## EXERCISE DIRECTIONS:
Copy the material below verbatim from the line with "How a scene" to the line with "Machine-readable labels follow", both lines included, omitting pictures and every line outside that range.

## SOURCE RECORDS:
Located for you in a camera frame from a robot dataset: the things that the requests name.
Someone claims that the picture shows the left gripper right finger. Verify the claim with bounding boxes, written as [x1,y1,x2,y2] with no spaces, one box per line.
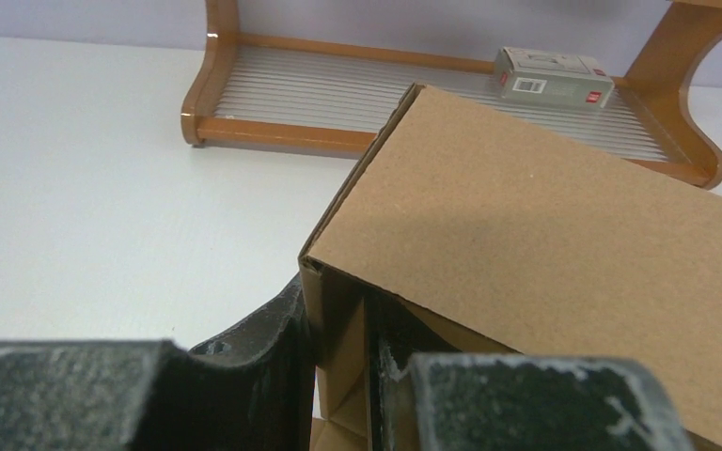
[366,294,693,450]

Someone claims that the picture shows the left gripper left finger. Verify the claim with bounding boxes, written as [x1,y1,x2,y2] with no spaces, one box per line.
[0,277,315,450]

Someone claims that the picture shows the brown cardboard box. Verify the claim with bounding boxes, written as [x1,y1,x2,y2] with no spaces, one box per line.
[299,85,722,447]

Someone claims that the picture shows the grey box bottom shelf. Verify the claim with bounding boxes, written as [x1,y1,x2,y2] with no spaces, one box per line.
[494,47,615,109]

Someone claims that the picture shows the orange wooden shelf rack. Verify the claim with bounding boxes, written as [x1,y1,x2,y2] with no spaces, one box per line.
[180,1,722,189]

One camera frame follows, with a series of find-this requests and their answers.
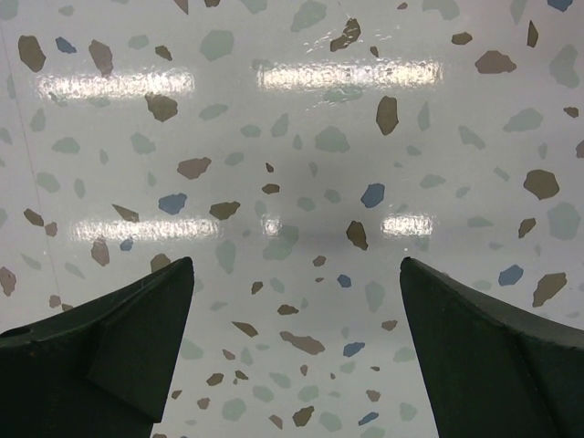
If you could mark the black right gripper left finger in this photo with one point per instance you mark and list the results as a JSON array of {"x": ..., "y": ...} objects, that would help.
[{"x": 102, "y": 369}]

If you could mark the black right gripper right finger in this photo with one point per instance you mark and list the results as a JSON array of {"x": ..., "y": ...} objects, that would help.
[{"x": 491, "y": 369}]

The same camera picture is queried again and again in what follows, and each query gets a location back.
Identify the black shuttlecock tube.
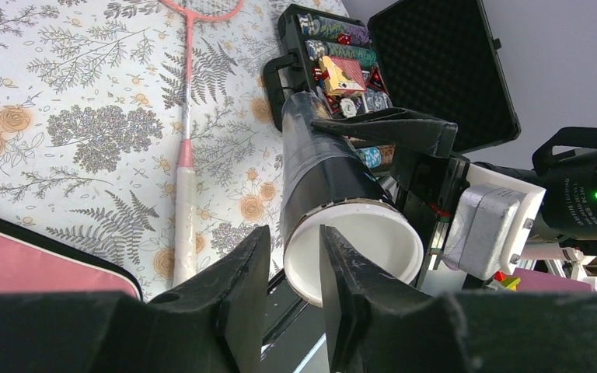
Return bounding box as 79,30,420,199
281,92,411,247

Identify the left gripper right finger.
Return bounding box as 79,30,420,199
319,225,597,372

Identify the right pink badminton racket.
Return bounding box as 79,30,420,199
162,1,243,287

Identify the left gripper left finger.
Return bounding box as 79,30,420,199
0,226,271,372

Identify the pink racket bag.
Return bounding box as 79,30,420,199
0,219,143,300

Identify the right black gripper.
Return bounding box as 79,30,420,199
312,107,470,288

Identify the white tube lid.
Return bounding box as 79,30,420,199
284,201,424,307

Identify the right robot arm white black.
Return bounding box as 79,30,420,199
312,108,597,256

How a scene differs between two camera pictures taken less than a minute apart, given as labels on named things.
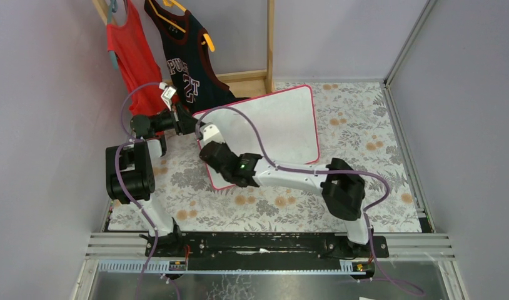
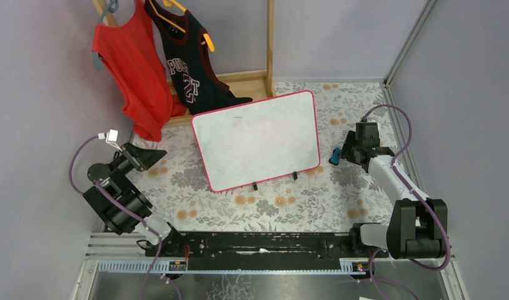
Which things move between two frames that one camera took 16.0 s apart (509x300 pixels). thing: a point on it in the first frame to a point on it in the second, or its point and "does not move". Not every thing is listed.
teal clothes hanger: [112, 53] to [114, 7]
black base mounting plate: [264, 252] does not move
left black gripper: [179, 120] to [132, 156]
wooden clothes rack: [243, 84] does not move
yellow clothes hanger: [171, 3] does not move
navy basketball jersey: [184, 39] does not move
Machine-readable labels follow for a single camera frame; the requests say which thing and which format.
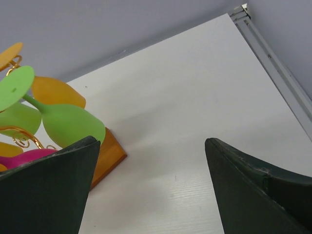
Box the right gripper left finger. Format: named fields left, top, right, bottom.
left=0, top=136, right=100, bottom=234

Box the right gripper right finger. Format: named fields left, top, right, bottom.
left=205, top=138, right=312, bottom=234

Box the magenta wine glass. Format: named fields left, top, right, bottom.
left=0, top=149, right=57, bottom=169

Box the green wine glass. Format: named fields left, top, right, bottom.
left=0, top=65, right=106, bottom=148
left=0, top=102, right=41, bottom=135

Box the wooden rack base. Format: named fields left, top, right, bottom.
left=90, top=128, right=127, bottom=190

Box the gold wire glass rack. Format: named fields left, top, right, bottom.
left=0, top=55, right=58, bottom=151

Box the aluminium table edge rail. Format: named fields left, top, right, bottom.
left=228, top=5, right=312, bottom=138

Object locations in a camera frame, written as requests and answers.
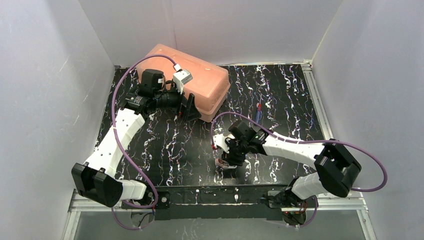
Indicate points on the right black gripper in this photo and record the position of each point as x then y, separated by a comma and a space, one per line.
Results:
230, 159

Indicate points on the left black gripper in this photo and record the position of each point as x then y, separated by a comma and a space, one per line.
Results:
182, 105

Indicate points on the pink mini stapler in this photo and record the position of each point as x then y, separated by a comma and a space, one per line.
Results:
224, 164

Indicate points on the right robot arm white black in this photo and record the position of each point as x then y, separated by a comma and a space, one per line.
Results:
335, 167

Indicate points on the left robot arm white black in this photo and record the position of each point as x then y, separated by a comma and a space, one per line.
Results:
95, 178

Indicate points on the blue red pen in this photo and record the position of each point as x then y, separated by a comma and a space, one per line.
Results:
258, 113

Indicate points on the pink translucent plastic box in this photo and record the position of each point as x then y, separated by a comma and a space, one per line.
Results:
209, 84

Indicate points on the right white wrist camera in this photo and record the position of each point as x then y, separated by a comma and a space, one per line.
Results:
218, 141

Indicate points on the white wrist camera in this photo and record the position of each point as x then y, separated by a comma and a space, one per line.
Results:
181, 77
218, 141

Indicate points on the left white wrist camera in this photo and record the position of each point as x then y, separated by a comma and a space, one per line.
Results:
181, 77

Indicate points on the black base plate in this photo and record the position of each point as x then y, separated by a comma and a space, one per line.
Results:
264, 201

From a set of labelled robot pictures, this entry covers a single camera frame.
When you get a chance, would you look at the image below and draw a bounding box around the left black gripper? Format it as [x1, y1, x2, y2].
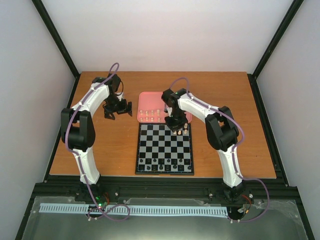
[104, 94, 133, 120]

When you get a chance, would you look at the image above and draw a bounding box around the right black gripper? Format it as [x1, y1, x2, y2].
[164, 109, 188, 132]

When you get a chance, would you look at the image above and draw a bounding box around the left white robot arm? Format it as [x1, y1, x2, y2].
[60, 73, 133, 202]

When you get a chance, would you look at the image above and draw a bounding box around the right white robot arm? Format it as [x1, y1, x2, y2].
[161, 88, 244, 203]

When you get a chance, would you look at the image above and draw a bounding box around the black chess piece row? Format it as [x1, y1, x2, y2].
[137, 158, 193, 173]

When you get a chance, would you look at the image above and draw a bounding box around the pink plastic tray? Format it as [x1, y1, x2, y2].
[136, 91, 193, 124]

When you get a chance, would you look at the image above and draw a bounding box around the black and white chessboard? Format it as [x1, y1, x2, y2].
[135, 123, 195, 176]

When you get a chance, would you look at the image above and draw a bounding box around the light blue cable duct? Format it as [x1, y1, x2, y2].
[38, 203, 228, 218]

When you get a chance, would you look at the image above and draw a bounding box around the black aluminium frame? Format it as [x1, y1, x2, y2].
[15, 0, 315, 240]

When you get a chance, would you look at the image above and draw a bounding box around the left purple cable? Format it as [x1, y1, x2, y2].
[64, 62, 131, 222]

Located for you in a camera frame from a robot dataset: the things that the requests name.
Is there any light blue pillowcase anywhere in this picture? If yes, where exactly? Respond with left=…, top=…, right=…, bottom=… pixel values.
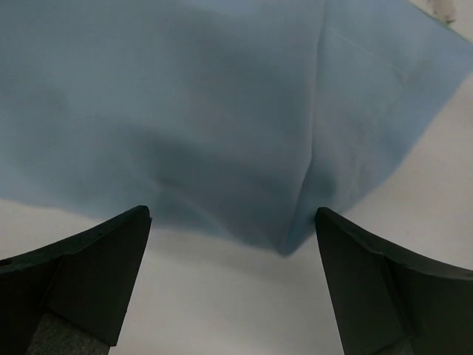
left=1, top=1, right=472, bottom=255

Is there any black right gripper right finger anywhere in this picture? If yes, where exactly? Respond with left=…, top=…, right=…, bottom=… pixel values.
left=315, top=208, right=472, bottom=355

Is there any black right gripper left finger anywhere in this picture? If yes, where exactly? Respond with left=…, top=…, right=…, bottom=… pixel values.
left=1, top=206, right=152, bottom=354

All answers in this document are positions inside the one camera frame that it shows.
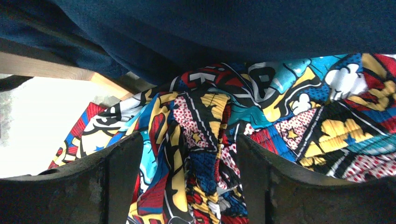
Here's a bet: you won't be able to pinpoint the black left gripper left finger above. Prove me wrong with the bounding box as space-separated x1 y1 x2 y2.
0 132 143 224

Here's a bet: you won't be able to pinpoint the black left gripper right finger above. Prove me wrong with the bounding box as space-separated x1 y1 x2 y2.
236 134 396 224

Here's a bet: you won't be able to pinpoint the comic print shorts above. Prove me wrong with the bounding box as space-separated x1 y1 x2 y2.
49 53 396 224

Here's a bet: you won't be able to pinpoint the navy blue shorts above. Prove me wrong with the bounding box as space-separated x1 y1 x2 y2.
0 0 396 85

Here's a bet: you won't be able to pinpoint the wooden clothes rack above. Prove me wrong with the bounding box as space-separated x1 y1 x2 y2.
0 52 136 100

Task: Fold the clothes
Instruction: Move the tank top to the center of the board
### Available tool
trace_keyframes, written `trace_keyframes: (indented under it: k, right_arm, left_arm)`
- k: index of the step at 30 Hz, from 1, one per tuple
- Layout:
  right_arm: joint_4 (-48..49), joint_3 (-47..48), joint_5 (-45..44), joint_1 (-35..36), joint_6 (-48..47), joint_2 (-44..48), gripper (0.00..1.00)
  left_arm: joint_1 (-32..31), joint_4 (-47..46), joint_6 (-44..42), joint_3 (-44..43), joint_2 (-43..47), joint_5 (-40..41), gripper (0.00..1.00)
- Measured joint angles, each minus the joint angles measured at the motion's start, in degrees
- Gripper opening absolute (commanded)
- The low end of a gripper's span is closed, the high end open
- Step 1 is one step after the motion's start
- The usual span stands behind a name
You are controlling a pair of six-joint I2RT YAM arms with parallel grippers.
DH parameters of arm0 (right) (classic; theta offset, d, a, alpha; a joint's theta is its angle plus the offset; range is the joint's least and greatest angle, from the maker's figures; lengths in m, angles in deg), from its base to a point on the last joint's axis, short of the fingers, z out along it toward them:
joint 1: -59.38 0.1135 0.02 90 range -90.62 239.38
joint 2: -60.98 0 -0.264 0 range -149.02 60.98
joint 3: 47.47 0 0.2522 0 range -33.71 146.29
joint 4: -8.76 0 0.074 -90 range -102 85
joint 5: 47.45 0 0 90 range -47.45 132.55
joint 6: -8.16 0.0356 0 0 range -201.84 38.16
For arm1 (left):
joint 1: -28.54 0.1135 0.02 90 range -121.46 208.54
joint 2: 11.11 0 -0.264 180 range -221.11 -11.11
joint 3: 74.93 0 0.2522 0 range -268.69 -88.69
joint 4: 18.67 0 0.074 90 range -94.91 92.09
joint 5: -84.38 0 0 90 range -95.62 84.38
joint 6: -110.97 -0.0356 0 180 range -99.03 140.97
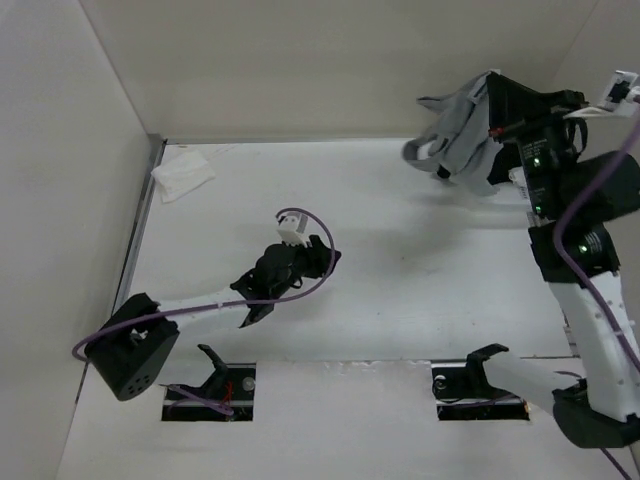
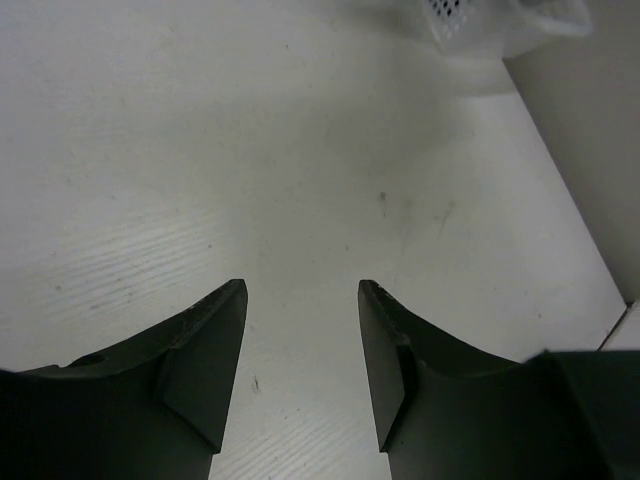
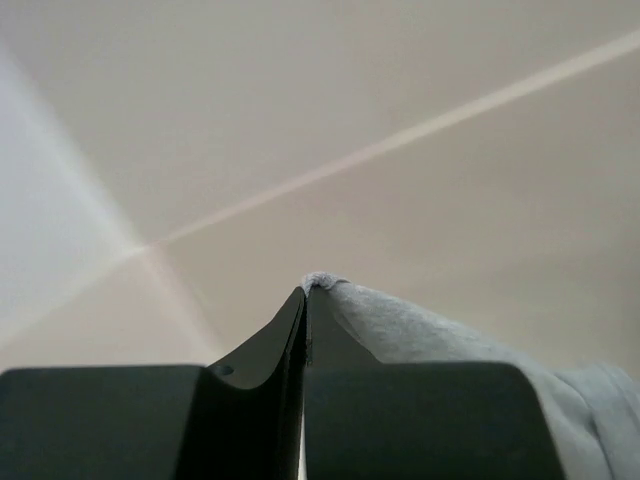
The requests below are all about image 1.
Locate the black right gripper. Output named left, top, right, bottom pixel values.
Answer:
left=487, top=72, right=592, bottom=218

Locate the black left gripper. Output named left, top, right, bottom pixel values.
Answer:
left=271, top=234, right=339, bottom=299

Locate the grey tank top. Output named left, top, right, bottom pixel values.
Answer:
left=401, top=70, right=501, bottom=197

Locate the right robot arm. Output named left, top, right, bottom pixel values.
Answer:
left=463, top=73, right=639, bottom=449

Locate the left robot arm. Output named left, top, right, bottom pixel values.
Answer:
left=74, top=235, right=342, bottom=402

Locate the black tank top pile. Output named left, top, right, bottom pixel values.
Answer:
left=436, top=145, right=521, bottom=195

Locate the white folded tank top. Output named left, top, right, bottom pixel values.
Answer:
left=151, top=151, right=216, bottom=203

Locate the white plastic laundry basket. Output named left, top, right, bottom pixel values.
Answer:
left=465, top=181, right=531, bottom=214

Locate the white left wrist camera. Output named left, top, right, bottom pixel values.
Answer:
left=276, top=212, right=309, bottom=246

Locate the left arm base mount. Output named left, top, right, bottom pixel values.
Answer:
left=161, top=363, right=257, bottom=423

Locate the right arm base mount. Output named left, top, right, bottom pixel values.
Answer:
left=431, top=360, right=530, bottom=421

## PROBLEM SOLUTION:
How a scene differs between two camera pictures taken less than a minute apart, given as labels on named things.
Which things move between two frames that one camera took 16.0 s apart (509x300 pixels). thing: a point on it in the first frame to a point on it in the second, or its point and "does not move". Not every thing is listed.
teal clothes hanger: [112, 53] to [114, 7]
black base mounting plate: [264, 252] does not move
left black gripper: [179, 120] to [132, 156]
wooden clothes rack: [243, 84] does not move
yellow clothes hanger: [171, 3] does not move
navy basketball jersey: [184, 39] does not move
Machine-readable labels follow for a single camera frame; the requests say which thing and which format.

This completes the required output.